Na fase falimentar, inicia-se com a sentença declaratória de falência, observando os requisitos do artigo 99 da LFR. Temos como requisitos importantes: a nomeação do administrador judicial, fixação do termo legal da falência, prazo para as habilitações de crédito, observado o disposto no § 1o do art. 7 da LFR, ordenará a suspensão de todas as ações ou execuções contra o falido, ressalvadas as hipóteses previstas nos §§ 1o e 2o do art. 6º  da  LFR. Os efeitos dessa sentença declaratória de falência em relação ao devedor estão no art. 102 da LFR.  Diz que: “o falido fica inabilitado para exercer qualquer atividade empresarial a partir da decretação da falência e até a sentença que extingue suas obrigações, respeitado o disposto no § 1º do art. 181 desta Lei”. Para os credores temos cinco efeitos: 1º efeito; Constituição da massa falida em que só se pode falar em massa falida após a decretação da falência. O 2º Efeito refere-se ao  juízo universal, consistindo no juízo da falência que tem a “vis atrativa”, ele atrai para si todas as ações envolvendo interesses e bens do falido. O efeito da sentença declaratória é a suspensão de toda as ações e execuções contra o devedor falido. 3º Efeito: Suspensão do curso da prescrição das obrigações do falido. O  4º Efeito é sobre o vencimento antecipado de toda dívida do devedor. O 5º Efeito é a suspensão da fluência de juros, visando igualar os créditos dos credores.

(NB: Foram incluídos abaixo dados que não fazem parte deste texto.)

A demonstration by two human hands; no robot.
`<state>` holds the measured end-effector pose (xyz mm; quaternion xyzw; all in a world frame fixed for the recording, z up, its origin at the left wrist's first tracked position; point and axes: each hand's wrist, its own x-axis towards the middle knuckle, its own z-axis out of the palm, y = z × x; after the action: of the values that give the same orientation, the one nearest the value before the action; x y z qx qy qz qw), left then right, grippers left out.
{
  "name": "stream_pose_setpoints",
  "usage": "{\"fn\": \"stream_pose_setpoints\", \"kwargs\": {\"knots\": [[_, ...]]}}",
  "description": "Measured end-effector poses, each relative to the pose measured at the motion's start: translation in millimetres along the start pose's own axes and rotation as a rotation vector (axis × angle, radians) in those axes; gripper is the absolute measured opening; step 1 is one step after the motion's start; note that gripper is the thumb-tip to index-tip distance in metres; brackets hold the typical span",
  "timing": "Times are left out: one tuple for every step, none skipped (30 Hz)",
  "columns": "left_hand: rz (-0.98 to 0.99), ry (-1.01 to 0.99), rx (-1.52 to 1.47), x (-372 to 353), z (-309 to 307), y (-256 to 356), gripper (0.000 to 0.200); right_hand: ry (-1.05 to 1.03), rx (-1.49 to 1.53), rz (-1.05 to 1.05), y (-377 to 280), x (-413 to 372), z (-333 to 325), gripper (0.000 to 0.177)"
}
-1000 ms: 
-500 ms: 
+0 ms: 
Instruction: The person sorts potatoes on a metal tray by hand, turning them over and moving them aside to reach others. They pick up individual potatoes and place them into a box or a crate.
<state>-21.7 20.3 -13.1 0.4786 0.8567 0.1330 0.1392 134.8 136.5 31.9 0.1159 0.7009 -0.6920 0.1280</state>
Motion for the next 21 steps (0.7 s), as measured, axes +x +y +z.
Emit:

A fase de reabilitação é quando o juiz decreta a falência, o art. 102, diz que o falido fica inabilitado de exercer a atividade empresarial. Essa fase que vai reabilitar o falido, admitindo que ele exerça atividade empresarial. Ele vai precisar de uma sentença de extinção das obrigações do falido. Logo após essa sentença que ele pode novamente exercer a sua atividade empresarial. Segundo o art. 158 da LFR são quatro situações para ocorrer a extinção: Pagamento de todos os créditos; Pagamento de mais da metade dos créditos quirografários (50%). Se não conseguir pagar é possibilitado ao falido o depósito da quantia necessária para conseguir essa porcentagem se todavia  não bastou a integral liquidação do ativo. Se não alcançar o pagamento, deverá aguardar o decurso do prazo de 5 (cinco) anos, contado do encerramento da falência, se o falido não tiver sido condenado por prática de crime previsto nesta Lei; o decurso do prazo de 10 (dez) anos, contado do encerramento da falência, se o falido tiver sido condenado por prática de crime previsto na Lei de Falências.

 

3 FALÊNCIA TRANSNACIONAL NO CASO VARIG

 

Conforme já explanado, o juízo competente para homologar o plano de recuperação extrajudicial, autorizar a recuperação judicial ou decretar a falência é aquele do local do principal estabelecimento do devedor.

Nesse sentido, Rubens Requião (1991, p. 81) esclarece que, tratando-se de “matéria falimentar, portanto, o juízo competente não é o determinado pelo domicílio civil ou estatutário, mas pela localização do domicílio real, onde se situa o principal estabelecimento, como uma nau capitânia numa frota marítima”.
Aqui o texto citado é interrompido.